From the probation report: "The defendant is a soft-spoken Negress who, although she was encouraged to make an honest statement, continued to deny she is guilty of the present offense," Hawkins was convicted of second-degree murder and abortion and sentenced to state prison. She was paroled during the 1960s and later pardoned. During a recent interview, she continued to maintain her innocence. "I have always been against abortion," she said. "If it were on the ballot tomorrow, I would vote against it."


John R. Larendon, 86
Ludington Place, La Jolla
November 20, 1960

Scandall hit La Jolla when Larendon, a wealthy old gentleman, was taken to a hospital and died, and his longtime nurse and companion, Robert B. Dalton, 41, was convicted of first-degree murder. "The evidence in this case showed that defendant Dalton beat to death John Larendon, who had been his benefactor for 12 years, and from whom he had received monies well in excess of $100,000....

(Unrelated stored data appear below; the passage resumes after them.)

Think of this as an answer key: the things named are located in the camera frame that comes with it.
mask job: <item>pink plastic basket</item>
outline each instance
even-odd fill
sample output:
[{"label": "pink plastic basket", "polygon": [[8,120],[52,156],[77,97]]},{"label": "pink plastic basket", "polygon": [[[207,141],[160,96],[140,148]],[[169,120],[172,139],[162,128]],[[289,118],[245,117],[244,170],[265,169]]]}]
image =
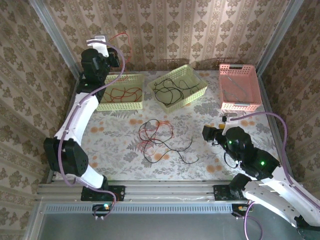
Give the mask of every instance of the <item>pink plastic basket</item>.
[{"label": "pink plastic basket", "polygon": [[262,104],[252,65],[220,64],[219,85],[222,110],[255,111]]}]

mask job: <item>wire in basket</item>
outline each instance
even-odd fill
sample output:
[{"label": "wire in basket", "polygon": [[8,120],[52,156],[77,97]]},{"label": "wire in basket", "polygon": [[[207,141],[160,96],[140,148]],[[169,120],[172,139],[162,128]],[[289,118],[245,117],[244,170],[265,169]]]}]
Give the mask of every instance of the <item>wire in basket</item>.
[{"label": "wire in basket", "polygon": [[[116,96],[114,96],[113,91],[115,92],[120,92],[123,93],[122,95],[119,94],[115,94]],[[128,90],[126,90],[126,88],[124,88],[124,90],[122,89],[118,89],[118,88],[112,88],[111,92],[104,92],[103,98],[107,103],[116,103],[118,101],[114,101],[114,100],[120,100],[120,103],[123,103],[123,99],[125,98],[130,98],[131,96],[135,95],[135,100],[133,102],[137,102],[139,101],[139,99],[142,97],[142,89],[140,87],[131,87]]]},{"label": "wire in basket", "polygon": [[[160,102],[160,103],[163,103],[165,106],[169,106],[169,105],[172,105],[172,104],[175,104],[176,102],[178,102],[179,100],[183,100],[185,99],[185,95],[184,95],[184,91],[185,90],[190,90],[190,95],[194,94],[195,91],[193,90],[194,88],[197,88],[197,90],[199,91],[199,88],[198,88],[198,84],[192,86],[192,87],[189,87],[188,84],[184,81],[184,80],[180,80],[178,85],[174,83],[174,81],[171,79],[171,78],[166,78],[164,80],[162,80],[161,82],[157,83],[155,82],[154,83],[154,89],[153,89],[153,92],[154,92],[154,96],[155,98]],[[161,101],[158,96],[157,96],[157,93],[158,92],[161,92],[161,93],[171,93],[171,100],[170,102],[164,102],[164,101]],[[174,100],[174,92],[178,92],[178,98],[176,98]]]}]

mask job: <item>metal frame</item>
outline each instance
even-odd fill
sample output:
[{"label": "metal frame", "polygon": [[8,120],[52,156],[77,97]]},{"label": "metal frame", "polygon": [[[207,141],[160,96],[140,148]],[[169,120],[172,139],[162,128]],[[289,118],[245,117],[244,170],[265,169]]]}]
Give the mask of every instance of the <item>metal frame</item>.
[{"label": "metal frame", "polygon": [[[263,83],[262,78],[261,78],[260,75],[258,75],[258,82],[259,82],[260,93],[261,93],[262,104],[264,106],[264,110],[266,112],[272,112],[270,101],[269,101],[269,98],[268,98],[264,83]],[[275,148],[276,148],[276,151],[278,153],[278,156],[279,156],[279,158],[281,159],[282,162],[285,161],[286,166],[288,168],[289,174],[291,176],[293,176],[292,169],[291,169],[287,154],[285,155],[284,159],[281,158],[282,157],[283,142],[282,142],[282,139],[281,139],[281,136],[280,136],[280,132],[279,132],[276,120],[275,120],[275,118],[273,116],[270,116],[270,115],[267,115],[266,118],[268,119],[268,122],[269,122],[270,130],[271,130],[271,133],[272,133],[272,136],[273,136],[273,139],[274,139],[274,144],[275,144]]]},{"label": "metal frame", "polygon": [[[279,43],[283,39],[284,34],[288,30],[291,22],[293,21],[295,15],[297,14],[303,0],[292,0],[288,4],[269,44],[267,45],[260,61],[257,64],[257,75],[258,81],[261,89],[261,97],[264,108],[267,112],[271,112],[270,102],[263,85],[261,75],[271,60],[273,54],[276,51]],[[42,21],[45,29],[48,31],[53,42],[57,46],[59,52],[61,53],[66,64],[70,68],[72,74],[75,77],[75,88],[71,97],[68,112],[70,111],[75,95],[76,89],[79,83],[80,69],[76,64],[76,59],[72,54],[72,50],[68,47],[64,41],[59,29],[57,28],[53,18],[47,6],[42,0],[30,0],[30,4],[35,9],[40,20]],[[267,116],[270,129],[275,141],[275,145],[279,156],[281,155],[282,141],[280,133],[273,117]],[[292,171],[288,162],[288,158],[282,159],[286,161],[289,166],[289,172],[292,175]],[[41,225],[44,219],[44,213],[48,205],[52,204],[62,204],[66,205],[78,205],[80,201],[80,193],[82,188],[76,186],[74,188],[69,188],[65,185],[63,181],[53,181],[55,173],[50,170],[48,177],[46,179],[47,184],[40,184],[38,188],[38,195],[36,198],[36,204],[29,218],[29,223],[24,236],[26,240],[36,240],[38,239]],[[119,206],[127,206],[130,204],[202,204],[203,206],[209,205],[219,205],[219,204],[231,204],[231,203],[247,203],[246,201],[228,201],[221,202],[214,200],[213,185],[218,184],[229,184],[229,181],[212,181],[212,180],[170,180],[170,181],[112,181],[110,185],[125,185],[126,189],[126,200],[125,202],[118,203]]]},{"label": "metal frame", "polygon": [[268,45],[266,46],[256,66],[258,76],[261,76],[264,70],[266,69],[268,63],[270,62],[277,47],[279,46],[281,40],[286,34],[288,28],[290,27],[292,21],[294,20],[298,10],[300,9],[303,3],[304,3],[304,0],[291,0],[288,3],[287,8],[285,9]]},{"label": "metal frame", "polygon": [[74,58],[72,51],[66,44],[64,38],[62,37],[55,21],[51,17],[50,11],[48,10],[45,1],[43,0],[29,0],[30,4],[34,8],[35,12],[40,18],[40,21],[43,23],[46,31],[49,33],[54,44],[58,48],[58,51],[65,60],[67,66],[72,72],[74,78],[78,80],[80,76],[80,69],[77,65],[77,61]]},{"label": "metal frame", "polygon": [[[114,213],[225,213],[231,212],[231,204],[246,204],[247,200],[215,201],[214,185],[228,185],[229,181],[213,180],[114,180],[109,185],[125,185],[125,201],[118,202]],[[63,180],[51,184],[39,184],[36,204],[29,218],[25,240],[37,240],[45,214],[88,213],[88,206],[105,202],[82,202],[82,186],[67,186]]]}]

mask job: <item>red cable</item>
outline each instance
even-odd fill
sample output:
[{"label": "red cable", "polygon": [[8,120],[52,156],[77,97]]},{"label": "red cable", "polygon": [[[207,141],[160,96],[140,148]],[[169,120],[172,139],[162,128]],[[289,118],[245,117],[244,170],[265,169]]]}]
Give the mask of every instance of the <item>red cable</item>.
[{"label": "red cable", "polygon": [[[166,120],[166,121],[160,121],[159,122],[159,124],[158,124],[158,126],[156,126],[156,128],[155,128],[155,130],[148,130],[147,128],[146,128],[146,125],[144,126],[144,128],[141,128],[140,129],[140,131],[139,131],[139,136],[140,136],[140,138],[142,139],[142,137],[141,137],[141,135],[142,134],[145,134],[145,136],[148,138],[148,139],[150,139],[150,137],[149,137],[149,135],[148,135],[148,132],[153,132],[153,138],[151,138],[150,140],[152,140],[152,141],[161,141],[160,139],[157,139],[156,138],[156,135],[157,135],[157,132],[158,132],[158,130],[159,130],[159,128],[160,128],[160,126],[168,126],[169,127],[169,129],[170,129],[170,132],[171,132],[171,138],[174,138],[175,137],[175,135],[174,135],[174,127],[171,125],[171,123],[168,121],[168,120]],[[150,143],[150,141],[142,141],[142,142],[140,142],[140,143],[138,143],[137,144],[137,147],[138,147],[138,149],[142,152],[143,151],[143,149],[150,149],[150,148],[152,148],[153,147],[153,145],[155,144],[155,143],[151,143],[149,146],[147,146],[146,145],[146,143]],[[147,154],[148,156],[152,156],[152,155],[154,155],[156,152],[157,152],[157,150],[162,146],[163,144],[160,144],[160,146],[154,151],[154,153],[153,154],[148,154],[148,153],[145,153],[145,154]]]},{"label": "red cable", "polygon": [[130,56],[129,56],[128,59],[125,61],[125,63],[128,63],[128,62],[131,60],[131,56],[132,56],[132,47],[131,47],[131,44],[130,44],[129,35],[128,35],[126,32],[118,33],[117,35],[115,35],[115,36],[113,36],[112,38],[110,38],[110,39],[109,39],[109,42],[110,42],[112,39],[114,39],[114,38],[116,38],[116,37],[118,37],[118,36],[120,36],[120,35],[126,35],[127,38],[128,38],[128,44],[129,44],[129,47],[130,47]]},{"label": "red cable", "polygon": [[[113,91],[114,90],[119,91],[119,92],[123,92],[123,95],[122,96],[113,96]],[[106,95],[108,95],[110,97],[110,101],[108,101],[105,98],[105,95],[103,95],[103,98],[107,103],[114,103],[114,100],[118,100],[118,99],[120,99],[120,102],[122,103],[123,102],[123,98],[128,98],[128,97],[131,97],[132,95],[135,95],[134,102],[137,102],[142,97],[142,94],[138,97],[138,95],[137,95],[138,91],[142,92],[142,89],[139,88],[139,87],[131,87],[128,90],[126,90],[126,88],[124,88],[124,90],[113,88],[110,93],[104,92],[104,94],[106,94]]]}]

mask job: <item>basket handle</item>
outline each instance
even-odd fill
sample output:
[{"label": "basket handle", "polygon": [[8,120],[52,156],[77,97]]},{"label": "basket handle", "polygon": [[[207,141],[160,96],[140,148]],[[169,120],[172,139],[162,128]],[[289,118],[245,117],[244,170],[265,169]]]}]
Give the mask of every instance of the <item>basket handle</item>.
[{"label": "basket handle", "polygon": [[230,65],[229,65],[229,69],[241,70],[243,67],[244,67],[243,64],[230,64]]},{"label": "basket handle", "polygon": [[236,107],[249,107],[250,103],[245,103],[245,102],[235,102],[234,106]]}]

"It is believed, on the basis of the evidence, that defendant is a homosexual who would stop at nothing to satisfy his own greed. It is therefore the recommendation of the Office of the District Attorney that defendant Dalton never be released from prison." Dalton was paroled from state prison June 25, 1970, after he was diagnosed with lung cancer. He died December 21, 1970, in New York City.


Donald Edward Tubach, 47
Lowell Way, Point Loma
December 10, 1976

The decomposing body of teh victim, a wealthy travel agent, was found stuffed into the wet bar of his lavish Point Loma home on Christmas Eve, after his employees became concerned about his extended absence from work. A trail of tabs run up on Tubach's stolen credit cards led investigators to Mexico City, where they apprehended Isabel Zerda Beltran de Tubach, 37, the victim's ex-wife; her two attractive daughters, Patricia Zerda Zerda, 20, and Glorida Zerda Zerda, 19; along with Gloria's muscular suitor, Federico Frank. 22. The women were Colombian citizens . Frank was Swiss.